Светлана Филипповна звонко рассмеялась. Честное слово, она была очень хороша собой.
— Как для чего? Чтобы всем этим пользоваться!… В чем же, по-вашему, заключается смысл жизни, а?
Я подумал про своих бедолаг-«крысоловов». Про жутких крыс, которые существуют только в их горячечном воображении и на моей фотопленке. И ничего не ответил. Вместо ответа я ее спросил:
— Сколько лет вы прожили с профессором?
— Семнадцать. Шестнадцать лет и пять месяцев. Если уж совсем точно…
— Значит, дочь у вас родилась сразу же?
— Сразу, — быстро ответила она, — я была еще студентка. А он — профессор… Девчонки мне завидовали жутко. Курорты. Заграничные поездки. Николая очень ценили. Как специалиста по научному коммунизму. Мы объездили с ним все страны СЭВ, Латинскую Америку и Африку…
— И больше детей у вас не было?
— Николай очень хотел. Просто мечтал о своем ребенке…
— Марина, значит, не его ребенок?
— Почему?! — жутко обиделась Светлана Филипповна — Его! Но… Он хотел сына. Сына он очень хотел. Но ему было почти шестьдесят…

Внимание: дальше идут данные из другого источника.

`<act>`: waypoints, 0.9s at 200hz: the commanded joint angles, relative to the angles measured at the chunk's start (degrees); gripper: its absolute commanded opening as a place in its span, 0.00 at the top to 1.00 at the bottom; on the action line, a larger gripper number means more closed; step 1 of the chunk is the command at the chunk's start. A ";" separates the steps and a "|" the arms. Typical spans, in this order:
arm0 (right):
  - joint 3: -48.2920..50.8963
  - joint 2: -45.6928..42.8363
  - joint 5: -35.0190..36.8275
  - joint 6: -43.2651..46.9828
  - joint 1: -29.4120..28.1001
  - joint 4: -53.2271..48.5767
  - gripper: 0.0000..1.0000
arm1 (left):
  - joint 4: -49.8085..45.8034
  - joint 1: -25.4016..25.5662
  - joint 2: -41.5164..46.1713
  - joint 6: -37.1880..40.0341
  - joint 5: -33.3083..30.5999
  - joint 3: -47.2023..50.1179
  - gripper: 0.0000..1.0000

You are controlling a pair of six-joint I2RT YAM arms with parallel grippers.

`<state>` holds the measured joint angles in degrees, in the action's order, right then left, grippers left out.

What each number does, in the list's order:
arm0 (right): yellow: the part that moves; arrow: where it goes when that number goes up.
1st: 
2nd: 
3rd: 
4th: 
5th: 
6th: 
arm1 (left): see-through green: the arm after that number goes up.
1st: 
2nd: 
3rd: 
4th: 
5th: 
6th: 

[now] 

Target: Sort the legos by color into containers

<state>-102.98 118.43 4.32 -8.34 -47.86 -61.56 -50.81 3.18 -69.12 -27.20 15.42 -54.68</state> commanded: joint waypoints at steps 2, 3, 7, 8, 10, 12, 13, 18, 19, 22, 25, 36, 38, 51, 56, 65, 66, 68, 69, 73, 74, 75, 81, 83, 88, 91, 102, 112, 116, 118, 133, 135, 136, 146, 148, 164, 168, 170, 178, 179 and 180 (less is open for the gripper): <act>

Светлана Филипповна грустно развела руками в золотых браслетах.
Я подсчитал в уме. И понял, что она Совсем молода. Дочь она родила еще студенткой. Лет двадцати. Девочке шестнадцать, значит, мамочке не было и сорока. Но выглядела она моложе.
Она оценила мой взгляд. Сложила руки на груди. Браслеты звякнули, и она сказала:
— Доктор, помогите мне! Вас так хвалит Борис Матвеевич! Помогите мне, доктор! Я еще молодая женщина… После смерти мужа осталась почти без средств. Когда началась эта «катастройка», на Николая обрушились мерзавцы. Завистники и подлецы. В чем только его не обвиняли!… Что он будто бы сотрудничал с КГБ. Даже кого-то сажал! Какая глупость. Он сам в сорок девятом сел. Из-за первой жены-еврейки. От этого он и умер! Только от этого.
— От чего? — не понял я.
— От этих мерзавцев! Про него писали в газетах. Мерзавцы выступали по радио. По телевидению. Он этого не пережил. Хотя был очень крепким, здоровым человеком. Его отец-крестьянин умер недавно. В девяносто пять лет!… Помогите мне, доктор! Вы же видите, я связана по рукам и ногам!
— Чем?
— Как — чем?! Дочерью! Я глубоко порядочный человек. Я не могу устроить свою жизнь, пока моя дочь в таком состоянии… Пока она не устроена. Помогите мне!
И тут я понял, что помогать в основном надо ей. Помочь ей избавиться от дочери.
Мы с ней договорились, что завтра в это время девочка будет дома. И она оставит нас с ней вдвоем. Светлана заволновалась.
— Я тоже хочу присутствовать при вашем разговоре, — сказала она. — Вдруг дочь вам скажет что-то не то… А при мне она постесняется.
— Не переживайте,— успокоил я. — Чем больше расскажет, тем быстрее поправится.